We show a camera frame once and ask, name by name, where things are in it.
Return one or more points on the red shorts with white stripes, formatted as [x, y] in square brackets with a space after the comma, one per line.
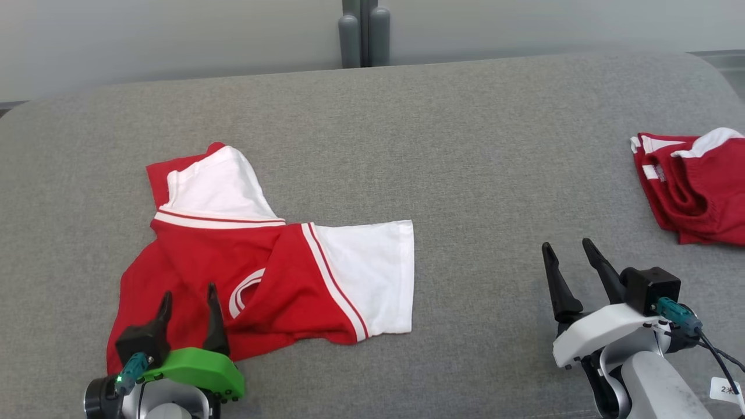
[698, 192]

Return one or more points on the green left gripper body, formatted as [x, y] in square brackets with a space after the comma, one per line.
[204, 366]

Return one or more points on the red and white jersey shirt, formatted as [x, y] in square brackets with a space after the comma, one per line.
[192, 267]

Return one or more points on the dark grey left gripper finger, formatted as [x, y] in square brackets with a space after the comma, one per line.
[215, 331]
[164, 317]

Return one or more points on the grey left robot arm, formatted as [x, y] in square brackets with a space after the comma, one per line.
[169, 404]

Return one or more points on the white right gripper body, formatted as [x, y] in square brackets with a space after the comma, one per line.
[599, 331]

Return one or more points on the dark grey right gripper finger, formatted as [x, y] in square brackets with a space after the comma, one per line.
[608, 279]
[563, 297]

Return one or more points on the grey metal frame post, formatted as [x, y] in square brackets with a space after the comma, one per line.
[364, 35]

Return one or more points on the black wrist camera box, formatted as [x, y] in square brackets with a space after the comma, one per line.
[652, 288]
[139, 343]

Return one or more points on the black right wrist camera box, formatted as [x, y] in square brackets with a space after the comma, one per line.
[652, 288]

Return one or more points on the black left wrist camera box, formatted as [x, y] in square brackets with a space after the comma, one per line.
[139, 343]

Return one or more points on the grey fabric sofa cushion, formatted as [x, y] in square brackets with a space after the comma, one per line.
[465, 145]

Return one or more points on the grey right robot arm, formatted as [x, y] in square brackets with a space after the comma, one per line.
[657, 384]

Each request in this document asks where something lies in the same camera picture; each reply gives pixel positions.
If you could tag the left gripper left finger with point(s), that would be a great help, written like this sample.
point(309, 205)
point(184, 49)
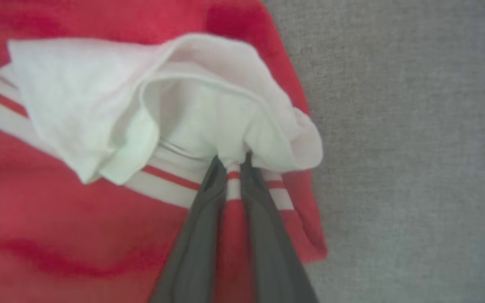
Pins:
point(196, 244)

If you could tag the red and white jersey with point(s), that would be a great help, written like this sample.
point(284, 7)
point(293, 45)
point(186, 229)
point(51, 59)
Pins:
point(57, 210)

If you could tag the grey fabric sofa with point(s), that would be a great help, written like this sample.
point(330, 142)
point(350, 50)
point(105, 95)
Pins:
point(402, 168)

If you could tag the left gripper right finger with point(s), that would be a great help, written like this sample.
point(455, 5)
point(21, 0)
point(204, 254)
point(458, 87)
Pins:
point(267, 252)

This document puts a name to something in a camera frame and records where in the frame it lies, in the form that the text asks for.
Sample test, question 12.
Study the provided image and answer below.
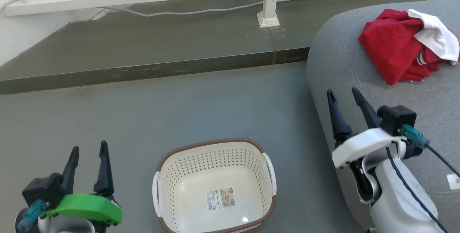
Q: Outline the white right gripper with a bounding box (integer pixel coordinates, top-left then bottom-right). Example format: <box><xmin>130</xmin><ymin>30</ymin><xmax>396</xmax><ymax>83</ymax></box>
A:
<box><xmin>326</xmin><ymin>87</ymin><xmax>406</xmax><ymax>170</ymax></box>

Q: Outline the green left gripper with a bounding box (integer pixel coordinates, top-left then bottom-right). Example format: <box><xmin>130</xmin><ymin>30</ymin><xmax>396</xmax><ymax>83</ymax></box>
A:
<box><xmin>40</xmin><ymin>140</ymin><xmax>123</xmax><ymax>225</ymax></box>

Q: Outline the plain red garment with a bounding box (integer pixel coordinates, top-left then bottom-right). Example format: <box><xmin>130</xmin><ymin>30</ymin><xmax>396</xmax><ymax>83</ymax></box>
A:
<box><xmin>358</xmin><ymin>9</ymin><xmax>432</xmax><ymax>85</ymax></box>

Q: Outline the cream perforated laundry basket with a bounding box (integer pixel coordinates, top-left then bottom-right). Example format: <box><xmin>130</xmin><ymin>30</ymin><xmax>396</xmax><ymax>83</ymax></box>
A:
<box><xmin>152</xmin><ymin>138</ymin><xmax>277</xmax><ymax>233</ymax></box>

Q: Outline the grey fabric sofa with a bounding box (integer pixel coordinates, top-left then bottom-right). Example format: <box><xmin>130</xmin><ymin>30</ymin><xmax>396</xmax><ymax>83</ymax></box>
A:
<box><xmin>306</xmin><ymin>0</ymin><xmax>460</xmax><ymax>233</ymax></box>

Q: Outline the paper sticker label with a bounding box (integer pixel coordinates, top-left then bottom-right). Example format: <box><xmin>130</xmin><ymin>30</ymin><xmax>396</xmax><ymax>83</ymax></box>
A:
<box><xmin>205</xmin><ymin>188</ymin><xmax>236</xmax><ymax>211</ymax></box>

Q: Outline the black cable with teal plug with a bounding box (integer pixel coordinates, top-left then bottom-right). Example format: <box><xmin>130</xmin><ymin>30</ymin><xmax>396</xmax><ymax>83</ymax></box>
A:
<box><xmin>400</xmin><ymin>124</ymin><xmax>460</xmax><ymax>178</ymax></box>
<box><xmin>16</xmin><ymin>199</ymin><xmax>49</xmax><ymax>233</ymax></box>

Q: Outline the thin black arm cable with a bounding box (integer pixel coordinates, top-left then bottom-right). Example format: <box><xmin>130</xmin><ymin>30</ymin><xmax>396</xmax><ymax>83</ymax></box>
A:
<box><xmin>386</xmin><ymin>147</ymin><xmax>448</xmax><ymax>233</ymax></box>

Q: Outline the light grey floor cable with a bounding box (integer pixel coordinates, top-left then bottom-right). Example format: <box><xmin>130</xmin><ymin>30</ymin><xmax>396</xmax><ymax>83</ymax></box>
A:
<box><xmin>0</xmin><ymin>0</ymin><xmax>350</xmax><ymax>18</ymax></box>

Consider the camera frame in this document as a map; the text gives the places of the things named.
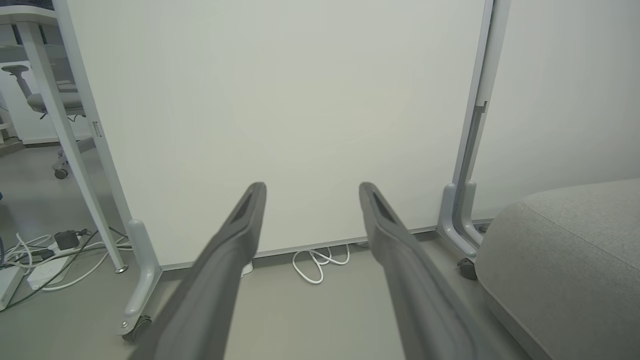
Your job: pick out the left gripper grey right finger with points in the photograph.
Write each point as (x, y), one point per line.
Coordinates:
(415, 280)

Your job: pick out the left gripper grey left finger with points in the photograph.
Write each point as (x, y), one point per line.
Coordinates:
(210, 280)

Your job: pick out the grey fabric sofa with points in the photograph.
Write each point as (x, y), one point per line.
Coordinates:
(575, 260)

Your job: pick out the small black caster wheel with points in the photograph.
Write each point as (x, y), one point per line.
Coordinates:
(467, 270)

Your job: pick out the long grey partition foot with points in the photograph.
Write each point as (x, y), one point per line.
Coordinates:
(145, 280)

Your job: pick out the black power adapter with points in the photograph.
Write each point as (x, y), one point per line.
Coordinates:
(66, 240)

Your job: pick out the white slanted table leg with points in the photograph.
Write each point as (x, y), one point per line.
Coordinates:
(70, 150)

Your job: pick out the wide white partition panel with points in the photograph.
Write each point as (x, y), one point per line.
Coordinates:
(275, 100)

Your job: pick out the flat white box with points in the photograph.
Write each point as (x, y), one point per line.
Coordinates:
(9, 287)

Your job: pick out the narrow white partition panel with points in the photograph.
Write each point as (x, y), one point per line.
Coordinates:
(565, 100)

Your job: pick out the grey office chair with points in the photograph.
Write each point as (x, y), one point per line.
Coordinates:
(50, 102)

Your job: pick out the white desk top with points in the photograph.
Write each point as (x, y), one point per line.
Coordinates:
(25, 14)

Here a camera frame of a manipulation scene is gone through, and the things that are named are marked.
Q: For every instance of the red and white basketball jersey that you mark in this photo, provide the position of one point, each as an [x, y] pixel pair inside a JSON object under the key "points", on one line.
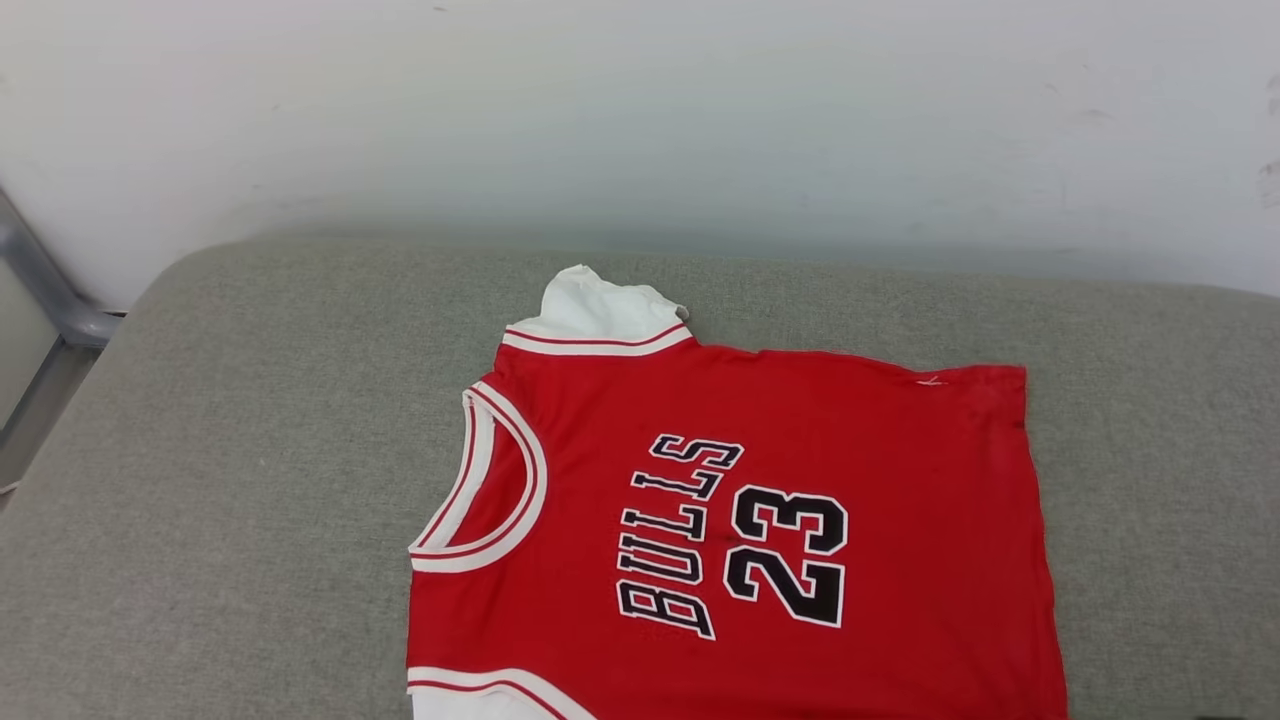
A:
{"points": [[800, 420]]}

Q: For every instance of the grey fabric sofa cushion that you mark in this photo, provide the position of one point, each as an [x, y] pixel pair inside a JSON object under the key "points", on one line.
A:
{"points": [[200, 500]]}

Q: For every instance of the grey metal frame rail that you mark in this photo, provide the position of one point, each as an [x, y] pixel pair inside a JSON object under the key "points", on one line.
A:
{"points": [[45, 290]]}

* * * * * * *

— Brief —
Look over the entries for "lies", then copy every line that includes that string.

— Answer area —
Each request in this document asks where something lies in the same camera picture; each reply gives pixel positions.
This document puts a name to something in a camera frame and records where in the frame it lies, in the form that the text asks for.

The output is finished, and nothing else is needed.